◆ **EXERCISE REQUIREMENTS**
Output the lines from the one containing "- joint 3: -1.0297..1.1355" through the last line of the material below, exactly; please do not include pictures.

◆ **MATERIAL PROVIDED**
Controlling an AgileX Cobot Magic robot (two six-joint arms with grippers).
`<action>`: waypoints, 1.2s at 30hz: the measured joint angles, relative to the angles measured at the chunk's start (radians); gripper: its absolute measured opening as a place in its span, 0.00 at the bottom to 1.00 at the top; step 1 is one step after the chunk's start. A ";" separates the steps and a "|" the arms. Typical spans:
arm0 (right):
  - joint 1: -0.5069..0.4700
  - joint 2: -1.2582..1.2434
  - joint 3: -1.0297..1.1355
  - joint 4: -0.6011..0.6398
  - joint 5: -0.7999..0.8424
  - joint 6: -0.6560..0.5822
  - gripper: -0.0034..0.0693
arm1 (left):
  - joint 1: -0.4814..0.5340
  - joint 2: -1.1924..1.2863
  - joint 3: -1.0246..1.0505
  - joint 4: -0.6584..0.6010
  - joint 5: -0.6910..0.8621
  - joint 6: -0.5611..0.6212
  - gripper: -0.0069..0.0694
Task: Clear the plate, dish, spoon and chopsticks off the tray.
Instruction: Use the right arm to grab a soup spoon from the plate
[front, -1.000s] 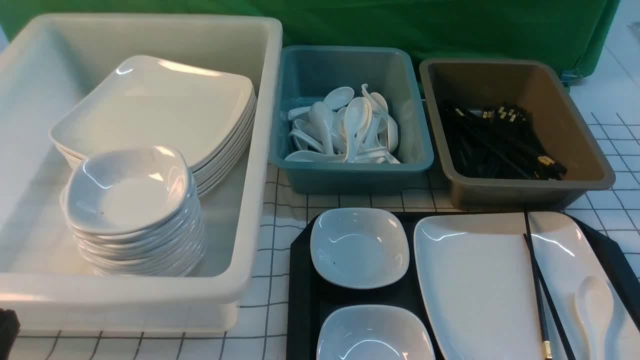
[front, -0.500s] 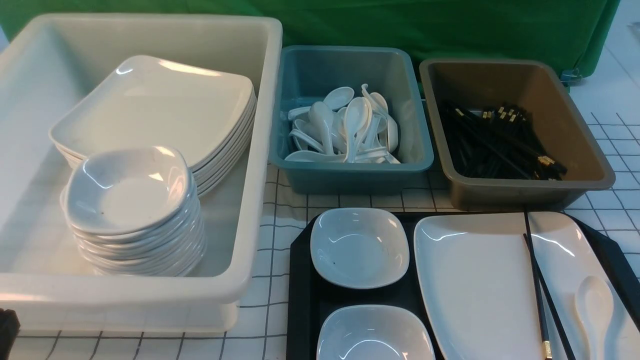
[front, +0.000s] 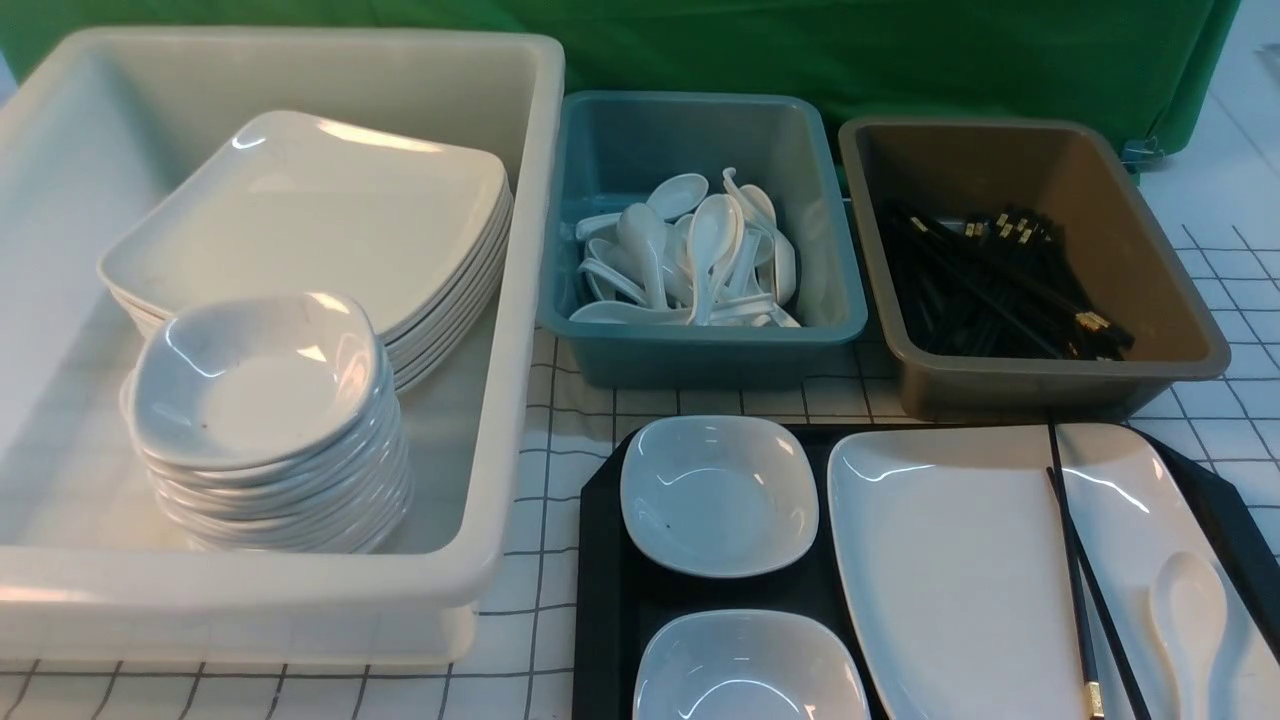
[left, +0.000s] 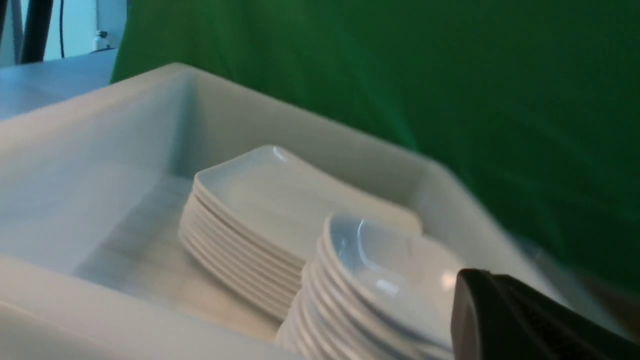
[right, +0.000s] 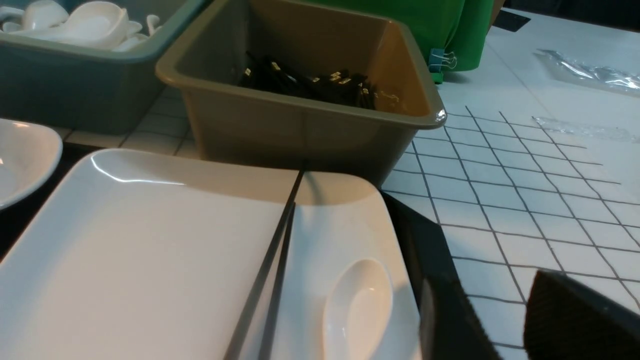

◆ **RESULT OF THIS TASK**
  - joint 3: -1.0297..1.1355
  - joint 4: -0.6011..0.6398
  - joint 5: -0.7999..0.8424
  - joint 6: -0.6560..0.5822
  - gripper: -0.0034..0.0693
arm1 (left):
  - joint 1: -0.4814..0.5340
  - joint 2: -1.1924..1.2863
  - joint 3: -1.0246..1.0505
  - joint 4: -0.6584..0.6010
  - joint 5: -0.6910..0.8621
  - joint 6: -0.5611..0.6212
  - gripper: -0.0069..0.0694
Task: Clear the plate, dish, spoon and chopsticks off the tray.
Instruction: Use the right arm to grab a soup spoon from the plate
[front, -1.000s] 
[front, -0.500s] 
[front, +0.000s] 
[left, +0.000s] 
[right, +0.000s] 

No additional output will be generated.